Double Slit Experiment

The Challenge

The double-slit experiment shows that when individual electrons or photons are sent through a two-slit apparatus one at a time, they:

1. Build up an interference pattern identical to classical wave interference
2. Each particle creates a single detection event at a specific location
3. The pattern emerges gradually as individual detections accumulate
4. Which-path detection destroys the interference - if you measure which slit the particle went through, the pattern disappears
5. Delayed-choice experiments show the pattern depends on measurement setup decided after the particle has "already passed through the slits"

Quantum mechanics explains this through wave-particle duality: particles are both waves and particles simultaneously, with the wave function "collapsing" upon measurement.

Why This Matters

The double-slit experiment is frequently cited as the central mystery of quantum mechanics. Feynman called it "a phenomenon which is impossible, absolutely impossible, to explain in any classical way."

If AAM can provide a clear mechanical explanation using only waves in the aether (no wave-particle duality, no collapse), it would demonstrate that the "quantum mystery" is actually just misinterpretation of classical wave behavior.

Conventional QM Explanation

The Photon Picture

• Light consists of discrete photons
• Each photon is a "wave-particle"
• The photon wave function passes through both slits
• Upon detection, the wave function "collapses" to a single point
• The interference pattern emerges from quantum probability amplitudes

Key QM Claims

• A single photon "interferes with itself"
• The photon is "in a superposition of going through both slits"
• Measurement causes wave function collapse
• Which-path information is incompatible with interference (complementarity)
• No classical wave theory can explain this behavior

The "Impossibility" Claim

Bell and others argued that no local realistic theory (where properties exist before measurement and interactions are local) can explain:

• The gradual buildup of the interference pattern
• The fact that individual events are unpredictable
• The destruction of interference by which-path measurement

AAM Mechanical Explanation

What Actually Happens - The AAM View

1. Wave Emission from Source

• Conventional: A single photon (particle) is emitted toward the barrier
• AAM: An aether wave is emitted - a mechanical disturbance propagating through aether
• The wave is caused by an atomic event at the source
• Wave properties: definite amplitude, frequency, phase, polarization
• Wave propagates through aether medium at light speed (c)

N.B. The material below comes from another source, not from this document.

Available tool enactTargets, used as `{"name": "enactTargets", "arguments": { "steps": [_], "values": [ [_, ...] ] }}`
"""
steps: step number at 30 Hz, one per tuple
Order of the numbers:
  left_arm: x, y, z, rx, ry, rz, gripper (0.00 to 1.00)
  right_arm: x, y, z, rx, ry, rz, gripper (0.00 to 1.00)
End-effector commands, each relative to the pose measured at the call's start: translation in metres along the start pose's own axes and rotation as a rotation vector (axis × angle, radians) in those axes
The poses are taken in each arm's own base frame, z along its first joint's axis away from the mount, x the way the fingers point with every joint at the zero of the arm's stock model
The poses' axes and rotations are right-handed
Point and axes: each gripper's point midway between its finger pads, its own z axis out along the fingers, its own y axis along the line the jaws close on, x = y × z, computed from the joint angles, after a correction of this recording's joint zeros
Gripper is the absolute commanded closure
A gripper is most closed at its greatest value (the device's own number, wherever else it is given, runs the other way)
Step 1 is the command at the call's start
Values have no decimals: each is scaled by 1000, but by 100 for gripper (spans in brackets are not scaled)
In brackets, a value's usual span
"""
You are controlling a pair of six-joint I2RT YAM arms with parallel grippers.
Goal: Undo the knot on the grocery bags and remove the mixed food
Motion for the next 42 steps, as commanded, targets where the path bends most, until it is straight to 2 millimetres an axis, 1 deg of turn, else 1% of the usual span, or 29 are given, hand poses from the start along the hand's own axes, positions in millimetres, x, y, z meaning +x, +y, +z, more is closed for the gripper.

2. Wave Interaction with Two-Slit Barrier

• Conventional: The photon "goes through one slit OR the other OR both"
• AAM: The wave encounters both slits simultaneously
• Wave passes through both slits at the same time, with the same phase
• Each slit becomes a secondary wave source (Huygens' principle)
• Two waves emerge from the slits with coherent phase relationship

3. Wave Propagation to Detection Wall

• Conventional: The photon wave function interferes with itself
• AAM: The two waves from the slits interfere - standard wave behavior
• Constructive interference: Where wave crests align, amplitude is maximum
• Destructive interference: Where crest meets trough, amplitude cancels
• Creates spatial pattern of varying wave amplitude across detection wall
• This is identical to water waves, sound waves, or any wave through a medium

4. Detection Mechanism (Critical Insight)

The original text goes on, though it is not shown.